7. Mengerjakan sholat
Di antara penyebab yang paling besar seseorang
mendapatkan hidayah Allah adalah orang yang
senantiasa menjaga sholatnya, Allah berfirman
pada surat al-baqoroh yang artinya “Aliif laam
miim, Kitab (Al Quran) ini tidak ada keraguan
padanya dan merupakan petunjuk bagi mereka
yang bertaqwa.”
Siapa mereka itu, dilanjutkan pada ayat setelahnya
“ yaitu mereka yang beriman kepada hal yang
ghoib, mendirikan sholat dan menafkahkah
sebagian rizki yang diberikan kepadanya” (QS. Al-
baqoroh:3).
8. Berkumpul dengan orang-orang sholeh
Allah berfirman yang artinya “Katakanlah: “Apakah
kita akan menyeru selain daripada Allah, sesuatu
yang tidak dapat mendatangkan kemanfaatan
kepada kita dan tidak (pula) mendatangkan
kemudharatan kepada kita dan (apakah) kita akan
kembali ke belakang, sesudah Allah memberi
petunjuk kepada kita, seperti orang yang telah
disesatkan oleh syaitan di pesawangan yang
menakutkan; dalam keadaan bingung, dia
mempunyai kawan-kawan yang memanggilnya
kepada jalan yang lurus (dengan mengatakan):
“Marilah ikuti kami.” Katakanlah:”Sesungguhnya
petunjuk Allah itulah (yang sebenarnya) petunjuk;
dan kita disuruh agar menyerahkan diri kepada
Tuhan semesta alam.” (QS. Al-An’am:72).
Ibnu katsir menafsiri ayat ini, “Ayat ini adalah
permisalan yang Allah berikan kepada teman
yang sholeh yang menyeru kepada hidayah Allah
dan teman yang jelek yang menyeru kepada
kesesatan, barangsiapa yang mengikuti hidayah,
maka ia bersama teman-teman yang sholeh, dan
barang siapa yang mengikuti kesesatan, maka ia
bersama teman-teman yang jelek. “
Dengan mengetahui hal tersebut, marilah kita
berupaya untuk mengerjakannya dan mengajak
orang lain untuk melakukan sebab-sebab ini,
semoga dengan jerih payah dan usaha kita dalam
menjalankannya dan mendakwahkannya menjadi
sebab kita mendapatkan hidayah Allah.

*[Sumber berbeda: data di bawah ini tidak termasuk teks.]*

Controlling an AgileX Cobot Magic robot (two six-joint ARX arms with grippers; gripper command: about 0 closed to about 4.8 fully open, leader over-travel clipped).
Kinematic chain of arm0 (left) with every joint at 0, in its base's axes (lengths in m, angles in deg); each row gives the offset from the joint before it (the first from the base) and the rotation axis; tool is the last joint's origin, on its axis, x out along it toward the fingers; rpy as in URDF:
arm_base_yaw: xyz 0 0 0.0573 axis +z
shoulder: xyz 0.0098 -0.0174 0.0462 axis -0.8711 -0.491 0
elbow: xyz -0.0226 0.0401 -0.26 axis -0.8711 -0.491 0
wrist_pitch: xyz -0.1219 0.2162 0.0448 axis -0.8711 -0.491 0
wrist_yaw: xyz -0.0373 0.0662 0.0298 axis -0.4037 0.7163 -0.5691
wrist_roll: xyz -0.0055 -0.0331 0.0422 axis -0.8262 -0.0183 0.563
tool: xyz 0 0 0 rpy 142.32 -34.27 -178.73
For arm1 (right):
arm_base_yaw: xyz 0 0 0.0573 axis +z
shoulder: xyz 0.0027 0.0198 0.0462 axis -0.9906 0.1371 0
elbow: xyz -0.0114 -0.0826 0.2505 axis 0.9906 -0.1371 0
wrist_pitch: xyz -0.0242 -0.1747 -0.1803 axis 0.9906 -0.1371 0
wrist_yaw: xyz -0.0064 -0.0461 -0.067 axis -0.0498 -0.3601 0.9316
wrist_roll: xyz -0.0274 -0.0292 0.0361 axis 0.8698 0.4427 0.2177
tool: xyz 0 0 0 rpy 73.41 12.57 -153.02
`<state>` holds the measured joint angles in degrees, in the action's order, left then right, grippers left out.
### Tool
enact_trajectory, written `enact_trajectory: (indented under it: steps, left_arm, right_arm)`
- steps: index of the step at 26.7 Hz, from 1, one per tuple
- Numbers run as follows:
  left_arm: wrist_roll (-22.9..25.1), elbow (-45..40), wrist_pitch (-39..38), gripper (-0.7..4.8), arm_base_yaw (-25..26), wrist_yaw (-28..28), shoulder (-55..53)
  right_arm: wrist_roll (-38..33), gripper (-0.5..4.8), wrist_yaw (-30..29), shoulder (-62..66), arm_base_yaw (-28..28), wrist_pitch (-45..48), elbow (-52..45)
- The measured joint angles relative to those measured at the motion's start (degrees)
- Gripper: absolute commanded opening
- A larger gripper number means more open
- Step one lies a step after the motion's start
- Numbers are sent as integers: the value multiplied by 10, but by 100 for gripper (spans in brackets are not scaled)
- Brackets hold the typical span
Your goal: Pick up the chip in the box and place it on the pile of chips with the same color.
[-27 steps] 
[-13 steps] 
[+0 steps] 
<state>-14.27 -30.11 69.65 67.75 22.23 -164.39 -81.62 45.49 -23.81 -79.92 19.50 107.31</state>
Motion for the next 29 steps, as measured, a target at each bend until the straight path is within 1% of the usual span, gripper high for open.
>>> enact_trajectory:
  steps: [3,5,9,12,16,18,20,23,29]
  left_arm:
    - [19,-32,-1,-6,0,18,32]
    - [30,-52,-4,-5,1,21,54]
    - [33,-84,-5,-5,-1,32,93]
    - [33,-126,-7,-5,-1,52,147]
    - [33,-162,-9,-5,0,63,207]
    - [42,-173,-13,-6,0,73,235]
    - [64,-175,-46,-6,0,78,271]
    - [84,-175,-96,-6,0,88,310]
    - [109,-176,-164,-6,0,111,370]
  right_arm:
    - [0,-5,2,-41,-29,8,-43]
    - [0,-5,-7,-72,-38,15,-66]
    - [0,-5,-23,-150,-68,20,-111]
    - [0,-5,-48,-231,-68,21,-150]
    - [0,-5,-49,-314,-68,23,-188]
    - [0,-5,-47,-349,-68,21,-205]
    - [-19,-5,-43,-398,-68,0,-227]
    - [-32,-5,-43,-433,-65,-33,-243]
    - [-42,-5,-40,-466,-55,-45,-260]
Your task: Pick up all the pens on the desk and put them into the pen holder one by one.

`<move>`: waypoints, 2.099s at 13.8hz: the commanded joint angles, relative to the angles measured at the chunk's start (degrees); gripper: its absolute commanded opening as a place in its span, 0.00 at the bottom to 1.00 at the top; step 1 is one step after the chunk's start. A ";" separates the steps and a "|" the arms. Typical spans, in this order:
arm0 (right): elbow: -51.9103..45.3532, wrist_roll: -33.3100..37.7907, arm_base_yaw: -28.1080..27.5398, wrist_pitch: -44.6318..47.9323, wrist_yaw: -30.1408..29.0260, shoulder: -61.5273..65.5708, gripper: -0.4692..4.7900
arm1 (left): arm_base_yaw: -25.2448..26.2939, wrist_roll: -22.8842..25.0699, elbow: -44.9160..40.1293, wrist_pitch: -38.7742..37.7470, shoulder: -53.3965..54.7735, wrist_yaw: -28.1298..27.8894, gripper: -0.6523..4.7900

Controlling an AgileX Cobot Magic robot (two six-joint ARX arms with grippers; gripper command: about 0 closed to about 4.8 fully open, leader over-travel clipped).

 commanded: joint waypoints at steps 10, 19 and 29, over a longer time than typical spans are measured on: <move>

Syaikh
Abdullah Al-bukhori mengatakan dalam khutbah
jum’atnya “Semakin seorang meningkatkan
ketaqwaannya kepada Allah, niscaya bertambah
hidayah padanya. Seorang hamba akan
senantiasa ditambah hidayahnya selama dia
senantiasa menambah ketaqwaannya. Semakin
dia bertaqwa, maka semakin bertambahlah
hidayahnya, sebaliknya semakin ia mendapat
hidayah/petunjuk, dia semakin menambah
ketaqwaannya. Sehingga dia senantiasa ditambah
hidayahnya selama ia menambah
ketaqwaannya.”
Semoga Allah senantiasa memberikan hidayah
kepada kita dan orang-orang yang ada disekeliling
kita, aamiin. Washallallahu ‘ala nabiyyina
Muhammad wa ‘ala alihi washahbihi ajma’in.